Hani, bir tarihlerde emperyal güçlerin fırıldakları kast edilerek, dönemin bir Türk büyüğüne yapılan “aman dikkat Bizans oyunlarına” ikazına verilen cevap çok önemlidir, “Osmanlıda oyun bitmez”… Osmanlı enteresandır, yapar lakin inkâr eder, izin verir, vermedim der, velhasıl klasik şehirlerarası otobüs işletmesi muavini anonsu gibi; “memnuniyetleriniz müdüriyete, şikâyetlerinizi bize” kültürü bihakkın iktidardır… Şimdi adama sormazlar mı? Peki, siz izin vermediniz ise, kim izin verdi bu Yahudi yerleşimine?
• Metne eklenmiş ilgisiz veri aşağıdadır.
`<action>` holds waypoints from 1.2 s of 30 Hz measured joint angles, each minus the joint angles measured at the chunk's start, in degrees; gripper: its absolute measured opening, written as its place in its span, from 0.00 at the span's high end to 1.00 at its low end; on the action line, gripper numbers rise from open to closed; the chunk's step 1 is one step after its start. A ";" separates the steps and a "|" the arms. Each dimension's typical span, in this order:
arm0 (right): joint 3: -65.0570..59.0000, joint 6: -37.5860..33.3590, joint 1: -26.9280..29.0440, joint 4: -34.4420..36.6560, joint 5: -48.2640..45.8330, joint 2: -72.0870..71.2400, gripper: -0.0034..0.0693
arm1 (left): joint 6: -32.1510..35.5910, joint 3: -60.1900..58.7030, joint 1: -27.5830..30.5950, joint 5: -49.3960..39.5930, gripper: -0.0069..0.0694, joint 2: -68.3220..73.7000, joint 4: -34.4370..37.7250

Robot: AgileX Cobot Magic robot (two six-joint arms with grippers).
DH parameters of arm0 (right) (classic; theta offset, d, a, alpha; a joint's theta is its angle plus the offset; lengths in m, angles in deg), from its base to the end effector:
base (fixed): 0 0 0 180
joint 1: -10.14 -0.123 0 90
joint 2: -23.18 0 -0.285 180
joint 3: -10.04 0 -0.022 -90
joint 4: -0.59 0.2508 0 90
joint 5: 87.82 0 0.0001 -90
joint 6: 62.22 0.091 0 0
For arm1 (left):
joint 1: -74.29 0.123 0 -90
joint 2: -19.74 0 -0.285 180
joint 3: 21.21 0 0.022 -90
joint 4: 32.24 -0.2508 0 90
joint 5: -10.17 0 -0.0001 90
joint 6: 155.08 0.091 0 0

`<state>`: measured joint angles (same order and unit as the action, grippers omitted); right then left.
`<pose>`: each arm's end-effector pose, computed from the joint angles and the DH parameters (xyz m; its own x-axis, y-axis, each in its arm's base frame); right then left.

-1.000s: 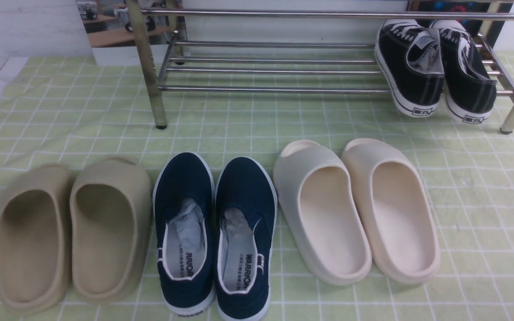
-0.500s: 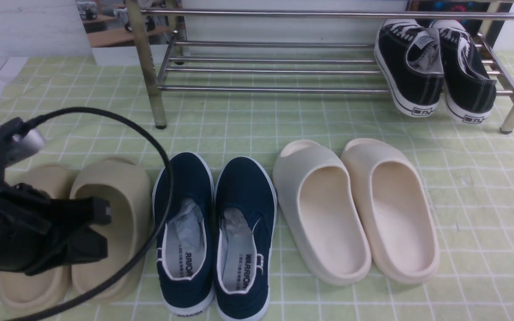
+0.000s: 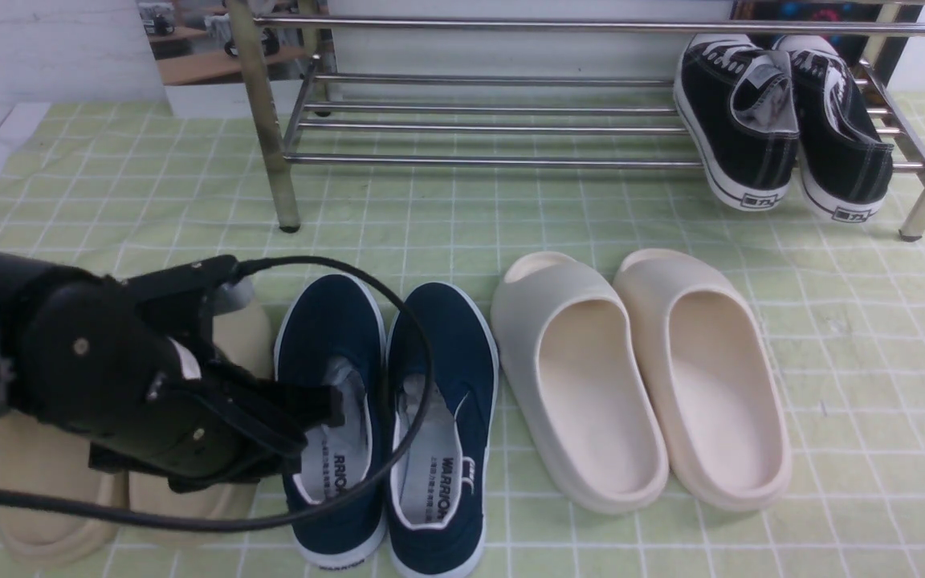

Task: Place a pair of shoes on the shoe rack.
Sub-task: Use the left arm to grab the shoe closest to it, then use the left arm to put a shoe into the shoe rack

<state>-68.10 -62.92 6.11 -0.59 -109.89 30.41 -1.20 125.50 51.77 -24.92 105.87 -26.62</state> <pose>0.0522 0.0030 0.1737 -0.2968 -0.0523 -0.9535 -0.0722 0.9969 -0.0322 0.2283 -0.1002 0.2214 -0.9229 -0.1695 -0.3458 -0.0775 0.9613 -0.2645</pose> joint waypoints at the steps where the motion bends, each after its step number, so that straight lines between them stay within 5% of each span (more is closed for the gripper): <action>1: 0.00 0.00 0.00 0.00 0.00 0.00 0.66 | -0.18 0.00 0.00 0.32 0.50 0.57 -0.13; 3: 0.00 0.00 0.00 0.00 0.00 0.00 0.65 | -0.70 0.00 0.00 3.22 0.40 4.21 -1.04; 7: 0.00 0.00 0.00 0.00 0.00 0.00 0.65 | -0.83 0.11 0.00 6.99 0.46 7.83 -1.38; 10: 0.00 0.00 0.00 0.00 0.00 0.00 0.64 | -0.87 0.11 0.00 8.92 0.69 9.74 -1.39; 11: 0.00 0.00 0.00 0.00 0.00 0.00 0.64 | -0.94 0.18 0.00 8.76 0.85 9.65 -1.60; 13: 0.00 0.00 0.00 0.00 0.00 0.00 0.64 | -1.13 1.09 0.00 7.02 0.90 9.27 -1.88; 20: 0.00 0.00 0.00 0.00 0.00 0.00 0.63 | -0.16 15.49 0.00 -9.53 0.89 5.62 -4.52; 36: 0.00 0.00 0.00 0.00 0.00 0.00 0.63 | 3.39 57.57 0.00 -15.24 0.89 33.65 -9.24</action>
Yahu haydi 3-5 aile yerleşse iyi, görmedik, duymadık, bilmedik denilecek? Öyle kolay değil, tüm suçu İngiltere’ye, Rusya’ya yükle, ohhh sıyrıl bu müşkülattan… Tipik Osmanlı politikası, güzel olunca biz yaptık, rezil olunca uluslararası emperyal güçler yaptı… Sevsinler sizi…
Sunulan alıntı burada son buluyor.